Hintergrund: Der Schwefelschock ist ausgeblieben

Fähren und Kreuzfahrtschiffe sollen mit Hilfe von Scrubbern ihre Emissionen senken, Foto: Behling

Die 1962 gegründete Lübecker Reederei TT-Line ist auf der Kernroute von Travemünde nach Trelleborg als Marktführer mit sechs Fähren aktiv, Foto: Behling
Wo bleibt die Erneuerung? Diese Frage stellen sich immer mehr Kenner der Fährschiffszene. Die Flotte der Fähren überaltert besonders in Europa zusehends. Die Gründe dafür sind sehr unterschiedlich.
Im Mittelmeer ist die Zeit der Erneuerung der alten Fährflotten genauso vorbei wie die großzügigen Kredite und Förderungen für die Reeder.
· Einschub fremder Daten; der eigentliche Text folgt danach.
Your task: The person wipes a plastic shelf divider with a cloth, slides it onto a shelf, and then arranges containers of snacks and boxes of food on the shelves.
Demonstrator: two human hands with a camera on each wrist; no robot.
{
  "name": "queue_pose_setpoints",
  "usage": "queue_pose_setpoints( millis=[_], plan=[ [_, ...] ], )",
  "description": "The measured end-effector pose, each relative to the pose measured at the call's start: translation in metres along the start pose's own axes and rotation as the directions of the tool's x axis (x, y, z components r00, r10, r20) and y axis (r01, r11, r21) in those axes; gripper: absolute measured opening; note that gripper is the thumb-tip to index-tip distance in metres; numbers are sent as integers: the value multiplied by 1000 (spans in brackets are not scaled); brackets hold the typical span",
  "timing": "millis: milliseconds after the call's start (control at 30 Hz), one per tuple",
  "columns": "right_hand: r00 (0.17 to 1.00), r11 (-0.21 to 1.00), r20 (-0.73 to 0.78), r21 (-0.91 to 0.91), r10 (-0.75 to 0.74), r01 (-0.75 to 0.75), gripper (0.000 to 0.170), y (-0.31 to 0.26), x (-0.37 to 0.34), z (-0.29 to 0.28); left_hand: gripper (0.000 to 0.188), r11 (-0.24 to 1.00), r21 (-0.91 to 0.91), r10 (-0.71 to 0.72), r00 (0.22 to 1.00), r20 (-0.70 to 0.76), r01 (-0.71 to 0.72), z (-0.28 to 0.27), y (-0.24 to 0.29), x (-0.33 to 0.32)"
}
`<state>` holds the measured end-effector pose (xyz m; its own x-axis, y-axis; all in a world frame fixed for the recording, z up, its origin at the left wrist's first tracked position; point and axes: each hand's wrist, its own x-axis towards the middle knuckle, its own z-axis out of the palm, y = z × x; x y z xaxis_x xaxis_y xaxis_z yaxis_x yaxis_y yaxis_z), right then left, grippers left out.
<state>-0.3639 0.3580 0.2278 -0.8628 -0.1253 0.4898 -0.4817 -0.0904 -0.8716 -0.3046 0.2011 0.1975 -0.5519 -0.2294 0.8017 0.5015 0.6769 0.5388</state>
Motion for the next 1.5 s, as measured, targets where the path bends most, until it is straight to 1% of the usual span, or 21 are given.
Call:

In Nordeuropa wirken sich die strengeren Umweltauf lagen nicht so aus, wie es noch vor der Einführung der SECA-Gebiete 2013 aussah.
Besonders der sinkende Ölpreis lässt viele Reeder an den bestehenden Flotten festhalten. Statt in Neubauten mit LNG-Technologie oder zukunftsweisenden Hybridsystemen zu investieren, werden bestehende Altschiffe nachgerüstet und modernisiert. So betrug am 1. Januar 2014 das Durchschnittsalter der weltweit eingesetzten 1157 Fährschiffe 23 Jahre.
Wie eine Statistik des schwedischen Branchendienstes Shippax errechnete, erreichte die Zahl der 2013 verschrotteten Fähren mit 23 einen neuen Höchststand. Nur elf Fähren kamen 2013 in die Flotte. Für 2014 sieht es ähnlich aus. Seit 2010 schrumpft auch die in Dienst gestellte Kapazität. Wurden 2010 noch Fähren mit 37.912 Lademetern neu in den Markt gebracht, waren es 2013 nur noch 5912 Lademeter. Die Summe des abgelieferten Raumgehalts sank von 451.168 BRZ in 2010 auf 149.234 in 2013. Aktuell stehen laut Shippax weltweit 47 Fähren mit 299.801 BRZ im Orderbuch.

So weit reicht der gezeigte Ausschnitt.